What are Shari’ah Investments?
As Muslims, we need to ensure that we earn that which is wholesome and pure. Thus, we are required to acquire Halaal and pure income, as impure income that is consumed by us produces ill-flesh and keeps us devoid of spirituality. Insha-Allah a body sustained and nourished with that which is Halaal becomes a body whose supplications are accepted by Almighty Allah.
The Element Islamic Funds comply with Shari’ah guidelines that govern Islamic Investment Funds and prohibit investments in companies whose primary business is not consistent with Shari’ah principles. This would exclude businesses involved in any of the following:
- Conventional banks, insurance companies, financial services (interest based instruments), entertainment (hotels, casinos, cinemas, music, etc), companies manufacturing, selling or offering alcohol, pork, haraam meat, gambling, nightclub activities, pornography, prostitution, short term sales, arms, weapons and tobacco.

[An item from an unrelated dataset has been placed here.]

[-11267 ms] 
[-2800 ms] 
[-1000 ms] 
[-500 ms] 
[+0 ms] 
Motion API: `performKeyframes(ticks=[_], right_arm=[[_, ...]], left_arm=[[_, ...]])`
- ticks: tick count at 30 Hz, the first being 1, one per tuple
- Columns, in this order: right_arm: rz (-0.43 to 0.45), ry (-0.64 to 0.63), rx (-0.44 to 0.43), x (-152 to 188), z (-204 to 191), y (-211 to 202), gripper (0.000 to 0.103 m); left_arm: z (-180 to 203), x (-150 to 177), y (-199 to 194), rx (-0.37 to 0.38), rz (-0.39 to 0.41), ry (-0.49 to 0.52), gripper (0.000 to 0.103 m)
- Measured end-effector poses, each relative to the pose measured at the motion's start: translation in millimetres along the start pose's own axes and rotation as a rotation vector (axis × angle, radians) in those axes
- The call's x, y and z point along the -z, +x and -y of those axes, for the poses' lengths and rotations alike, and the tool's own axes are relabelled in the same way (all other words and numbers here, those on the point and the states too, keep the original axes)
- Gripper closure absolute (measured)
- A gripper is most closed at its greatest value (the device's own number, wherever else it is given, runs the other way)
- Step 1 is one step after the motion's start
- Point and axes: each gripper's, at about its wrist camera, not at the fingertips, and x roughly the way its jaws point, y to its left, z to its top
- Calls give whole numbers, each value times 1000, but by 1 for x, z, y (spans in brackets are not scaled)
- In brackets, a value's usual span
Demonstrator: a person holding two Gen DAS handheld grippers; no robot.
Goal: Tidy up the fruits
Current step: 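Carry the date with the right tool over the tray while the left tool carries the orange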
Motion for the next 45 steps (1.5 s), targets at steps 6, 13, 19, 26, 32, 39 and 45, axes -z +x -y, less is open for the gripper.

- One of the key elements of Islamic investing is lawful activities and avoidance of interest (Riba).
The literal definition of interest or Al-Riba as it is used in the Arabic language means excess or increase. In the Islamic terminology interest means profit derived free from compensation.
Riba has been described as a loan with the condition that the borrower will return to the lender more than and / or better than the quantity borrowed. Riba also has other connotations not mentioned here.
As Muslims, when it comes to financial transactions, our main concern is to avoid Riba in any and all of its forms despite the fact that the basic foundation of economics and finance today globally is based on Riba and dealing in usury.
The Prophet (SAW) has foretold of a time when Riba would be so overwhelming that it would be extremely difficult for Muslims to avoid it. This situation calls for Muslims to be extra cautious before deciding on investment opportunities.
Islamic Investment Principles
The general qualitative and quantitative Islamic Investment Principles are:
- The investment must comply with Shar’iah principles that govern Islamic Investment Funds and that prohibit investment in companies whose primary business is not consistent with Shari’ah principles.
Stocks that do not meet specified financial parameters are excluded. This would include limits on interest bearing debt, interest earning assets, net liquid assets and interest or other forms of non-permissible income.
The fund manager conducts a purification process on the impermissible income generated. The impure income is distributed to charity.